TEXTOC: Text-driven Object-Centric Style Transfer

Jihun Park,Jongmin Gim,Kyoungmin Lee,Seunghun Lee,Sunghoon Im
2024-08-22
Abstract:We present Text-driven Object-Centric Style Transfer (TEXTOC), a novel method that guides style transfer at an object-centric level using textual inputs. The core of TEXTOC is our Patch-wise Co-Directional (PCD) loss, meticulously designed for precise object-centric transformations that are closely aligned with the input text. This loss combines a patch directional loss for text-guided style direction and a patch distribution consistency loss for even CLIP embedding distribution across object regions. It ensures a seamless and harmonious style transfer across object regions.

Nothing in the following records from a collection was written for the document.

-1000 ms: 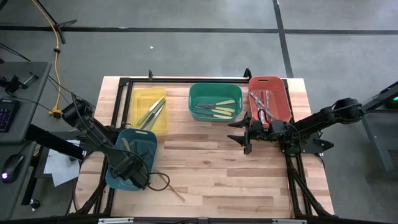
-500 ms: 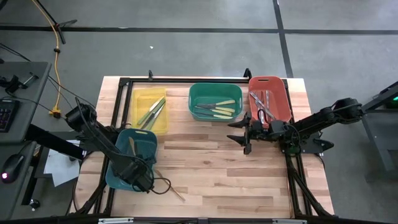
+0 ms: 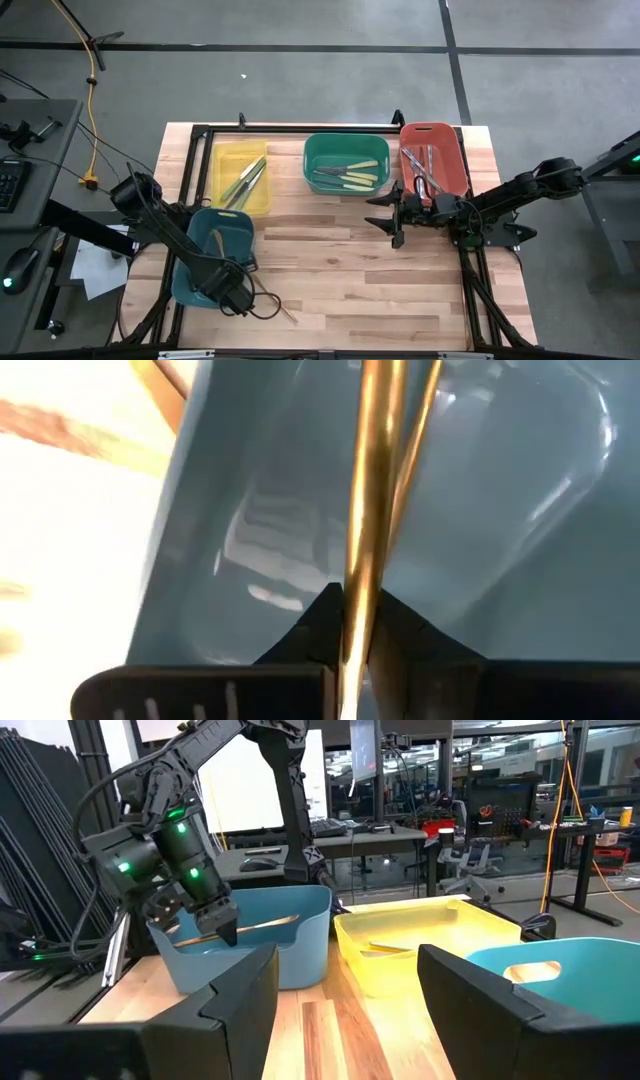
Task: Sort silverware by color (type)
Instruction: Put the gold knife into the blue bin
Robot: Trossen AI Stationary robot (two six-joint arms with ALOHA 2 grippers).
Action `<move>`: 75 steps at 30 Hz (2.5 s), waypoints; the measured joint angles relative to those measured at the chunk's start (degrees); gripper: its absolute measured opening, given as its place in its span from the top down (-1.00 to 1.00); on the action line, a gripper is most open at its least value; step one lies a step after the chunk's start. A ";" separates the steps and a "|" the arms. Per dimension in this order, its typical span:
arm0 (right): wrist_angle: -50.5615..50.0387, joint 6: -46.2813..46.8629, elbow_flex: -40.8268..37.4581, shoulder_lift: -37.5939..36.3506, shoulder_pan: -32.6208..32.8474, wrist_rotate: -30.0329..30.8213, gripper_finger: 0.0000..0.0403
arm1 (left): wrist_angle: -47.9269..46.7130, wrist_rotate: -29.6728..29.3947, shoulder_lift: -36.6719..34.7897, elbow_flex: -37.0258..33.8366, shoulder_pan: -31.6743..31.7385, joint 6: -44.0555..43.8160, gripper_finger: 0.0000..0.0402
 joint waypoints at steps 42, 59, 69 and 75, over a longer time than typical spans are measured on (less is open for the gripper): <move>-0.03 -0.37 0.00 0.01 -0.02 0.02 -0.11 | -2.07 2.81 -0.69 -5.66 0.11 -11.40 0.23; 0.05 -1.47 0.00 0.02 -0.03 0.59 -0.11 | -12.75 -11.27 -8.40 13.05 10.80 -21.48 0.36; -0.14 -1.19 0.00 0.02 -0.02 0.61 -0.11 | 16.37 -12.91 -11.88 15.93 13.20 -28.49 0.37; -0.51 -0.13 0.00 0.02 -0.02 0.61 -0.11 | 21.52 -9.74 -9.62 15.93 13.09 -35.13 0.37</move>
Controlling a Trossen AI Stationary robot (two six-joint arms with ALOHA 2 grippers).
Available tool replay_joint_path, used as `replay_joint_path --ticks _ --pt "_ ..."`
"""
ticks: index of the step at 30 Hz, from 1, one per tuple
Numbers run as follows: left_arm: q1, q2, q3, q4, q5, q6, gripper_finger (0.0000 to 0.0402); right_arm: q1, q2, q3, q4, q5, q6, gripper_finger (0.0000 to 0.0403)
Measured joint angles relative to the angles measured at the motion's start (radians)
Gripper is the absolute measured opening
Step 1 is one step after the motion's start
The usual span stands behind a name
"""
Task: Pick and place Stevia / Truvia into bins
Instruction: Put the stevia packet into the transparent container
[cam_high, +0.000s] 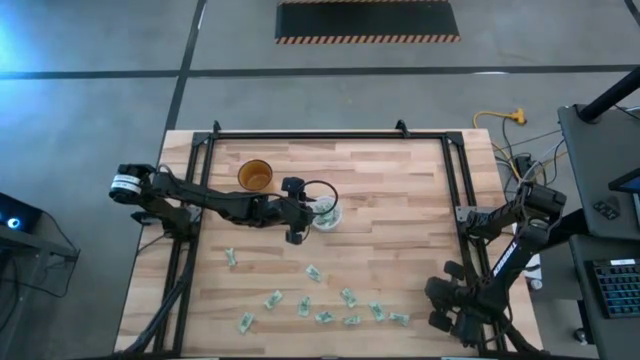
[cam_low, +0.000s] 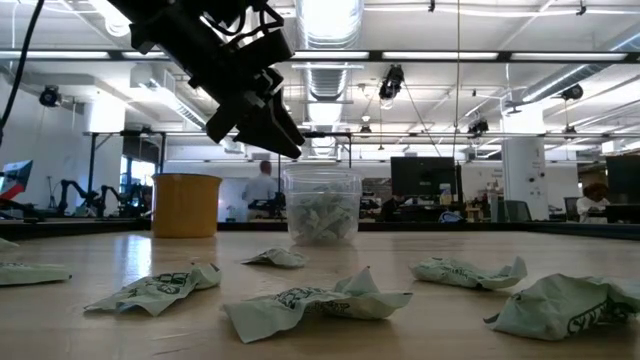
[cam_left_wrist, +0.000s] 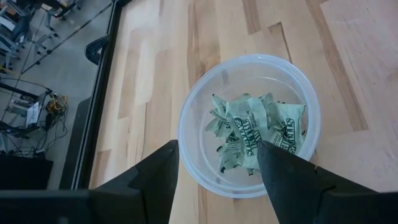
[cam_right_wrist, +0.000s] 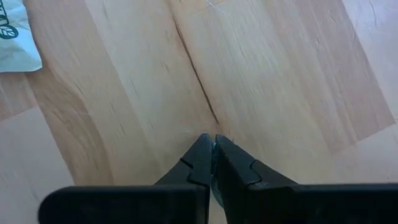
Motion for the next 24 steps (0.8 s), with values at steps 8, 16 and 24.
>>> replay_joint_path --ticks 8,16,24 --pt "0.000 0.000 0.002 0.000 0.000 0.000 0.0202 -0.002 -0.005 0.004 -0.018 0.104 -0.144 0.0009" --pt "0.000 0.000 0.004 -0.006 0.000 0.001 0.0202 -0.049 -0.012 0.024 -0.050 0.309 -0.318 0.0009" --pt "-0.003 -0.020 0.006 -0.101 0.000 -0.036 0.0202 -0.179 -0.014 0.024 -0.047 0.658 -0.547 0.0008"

Key to our method are the Text-Matched Patch Selection (TMPS) and Pre-fixed Region Selection (PRS) modules for identifying object locations via text, eliminating the need for segmentation masks. Lastly, we introduce an Adaptive Background Preservation (ABP) loss to maintain the original style and structural essence of the image's background. This loss is applied to dynamically identified background areas. Extensive experiments underline the effectiveness of our approach in creating visually coherent and textually aligned style transfers.
Computer Vision and Pattern Recognition
What problem does this paper attempt to address?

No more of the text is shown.